» TASK TO COMPLETE:
Check every line below for the string "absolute", and copy the lines that contain it.
◆ ◆ ◆ ◆ ◆
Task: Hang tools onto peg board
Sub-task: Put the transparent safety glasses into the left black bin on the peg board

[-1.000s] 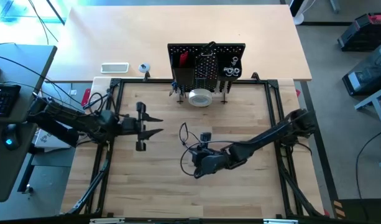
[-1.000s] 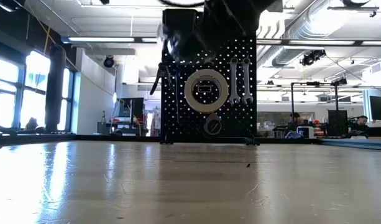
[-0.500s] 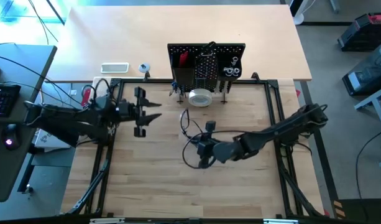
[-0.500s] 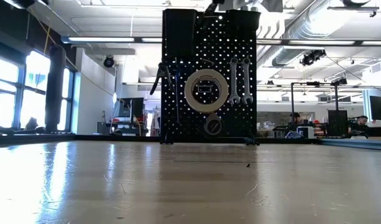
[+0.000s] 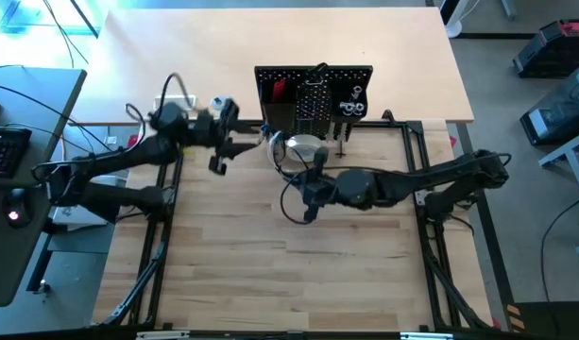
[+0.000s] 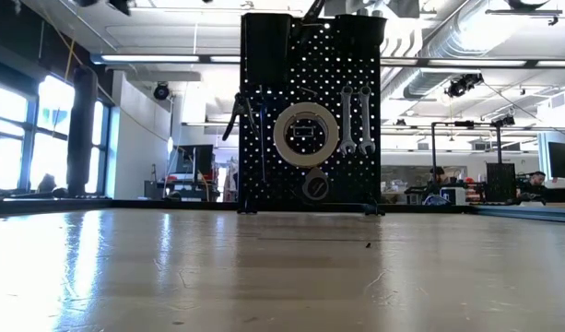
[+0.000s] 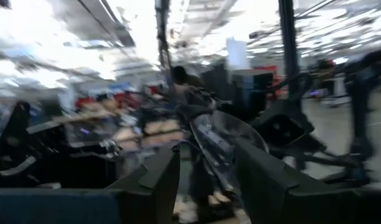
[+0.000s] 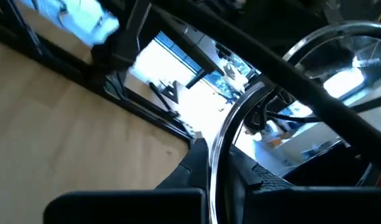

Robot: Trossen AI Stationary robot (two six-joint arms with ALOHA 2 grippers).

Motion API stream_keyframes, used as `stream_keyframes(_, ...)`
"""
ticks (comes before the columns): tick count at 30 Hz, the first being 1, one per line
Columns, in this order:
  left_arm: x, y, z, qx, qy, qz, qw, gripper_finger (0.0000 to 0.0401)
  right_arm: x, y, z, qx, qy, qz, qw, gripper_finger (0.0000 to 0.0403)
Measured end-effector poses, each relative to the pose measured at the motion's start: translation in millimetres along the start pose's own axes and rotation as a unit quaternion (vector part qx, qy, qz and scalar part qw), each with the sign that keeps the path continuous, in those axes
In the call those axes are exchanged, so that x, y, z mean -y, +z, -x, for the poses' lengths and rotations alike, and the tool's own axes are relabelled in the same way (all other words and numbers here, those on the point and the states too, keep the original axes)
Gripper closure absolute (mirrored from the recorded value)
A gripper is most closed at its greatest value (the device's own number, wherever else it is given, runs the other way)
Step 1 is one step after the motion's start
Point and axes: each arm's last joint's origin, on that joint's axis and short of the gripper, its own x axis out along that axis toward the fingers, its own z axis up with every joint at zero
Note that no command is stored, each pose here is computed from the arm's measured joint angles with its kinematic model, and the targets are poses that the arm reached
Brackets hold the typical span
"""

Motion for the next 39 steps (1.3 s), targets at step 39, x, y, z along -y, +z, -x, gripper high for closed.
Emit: stream_keyframes(39, -84.4, 23.7, -41.4, -0.053, -0.223, 0.182, 0.956, 0.0236, 66.8, -8.6, -16.7, 0.018, -0.027, 0.219, 0.975, 0.0395)
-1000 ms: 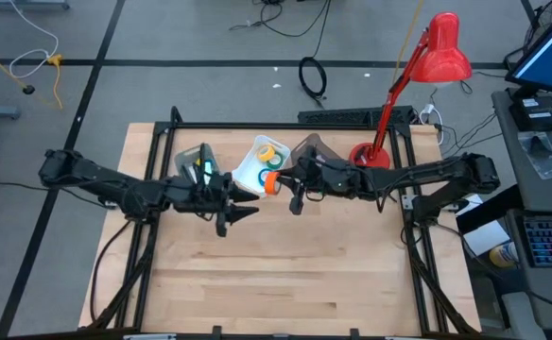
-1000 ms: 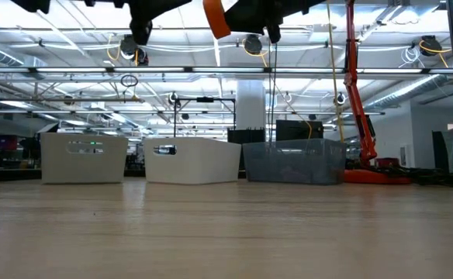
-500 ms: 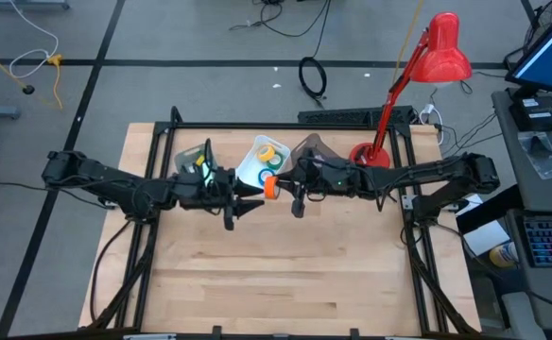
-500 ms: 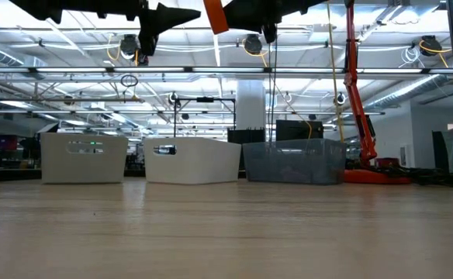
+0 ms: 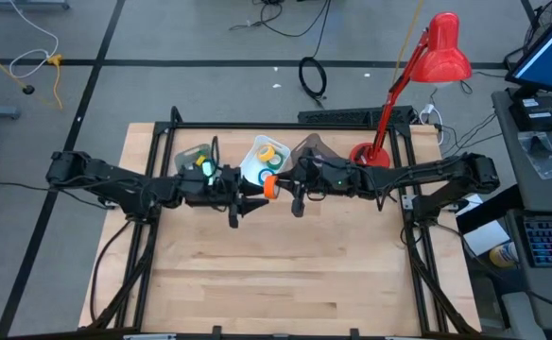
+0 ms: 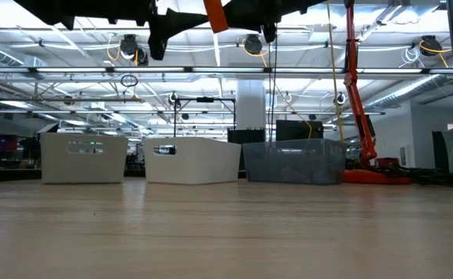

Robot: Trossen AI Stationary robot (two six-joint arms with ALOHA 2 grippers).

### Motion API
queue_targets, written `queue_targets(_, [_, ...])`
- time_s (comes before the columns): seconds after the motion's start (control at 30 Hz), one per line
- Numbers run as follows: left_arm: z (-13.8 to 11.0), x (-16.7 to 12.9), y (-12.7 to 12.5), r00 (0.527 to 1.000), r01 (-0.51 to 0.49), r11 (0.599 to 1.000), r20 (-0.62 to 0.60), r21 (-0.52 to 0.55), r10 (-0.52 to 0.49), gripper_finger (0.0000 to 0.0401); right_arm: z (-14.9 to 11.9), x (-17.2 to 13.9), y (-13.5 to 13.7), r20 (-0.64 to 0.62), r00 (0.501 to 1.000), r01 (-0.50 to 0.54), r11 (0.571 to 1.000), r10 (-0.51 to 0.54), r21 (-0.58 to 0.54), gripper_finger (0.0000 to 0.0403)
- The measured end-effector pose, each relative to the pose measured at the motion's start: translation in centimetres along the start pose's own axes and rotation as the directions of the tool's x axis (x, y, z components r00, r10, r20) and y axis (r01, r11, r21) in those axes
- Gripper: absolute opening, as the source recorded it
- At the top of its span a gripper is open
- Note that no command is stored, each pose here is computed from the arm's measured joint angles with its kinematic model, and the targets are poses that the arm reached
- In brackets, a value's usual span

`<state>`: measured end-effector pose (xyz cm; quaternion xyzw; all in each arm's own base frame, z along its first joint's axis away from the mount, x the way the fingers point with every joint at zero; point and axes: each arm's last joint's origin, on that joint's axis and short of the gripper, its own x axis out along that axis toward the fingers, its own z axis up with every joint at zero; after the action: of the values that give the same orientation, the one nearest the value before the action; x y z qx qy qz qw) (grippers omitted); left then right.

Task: Pick and place Stapler, Stapler remover, tape
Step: Put the orange tape into the white bin

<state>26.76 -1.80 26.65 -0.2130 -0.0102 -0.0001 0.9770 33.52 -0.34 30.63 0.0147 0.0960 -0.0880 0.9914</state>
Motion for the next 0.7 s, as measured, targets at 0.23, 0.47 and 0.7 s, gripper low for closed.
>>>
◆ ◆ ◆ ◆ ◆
» SOLUTION TO THIS TASK:
Gripper closure absolute (mirrored from the recorded value)
- Gripper: absolute opening, as the source recorded it

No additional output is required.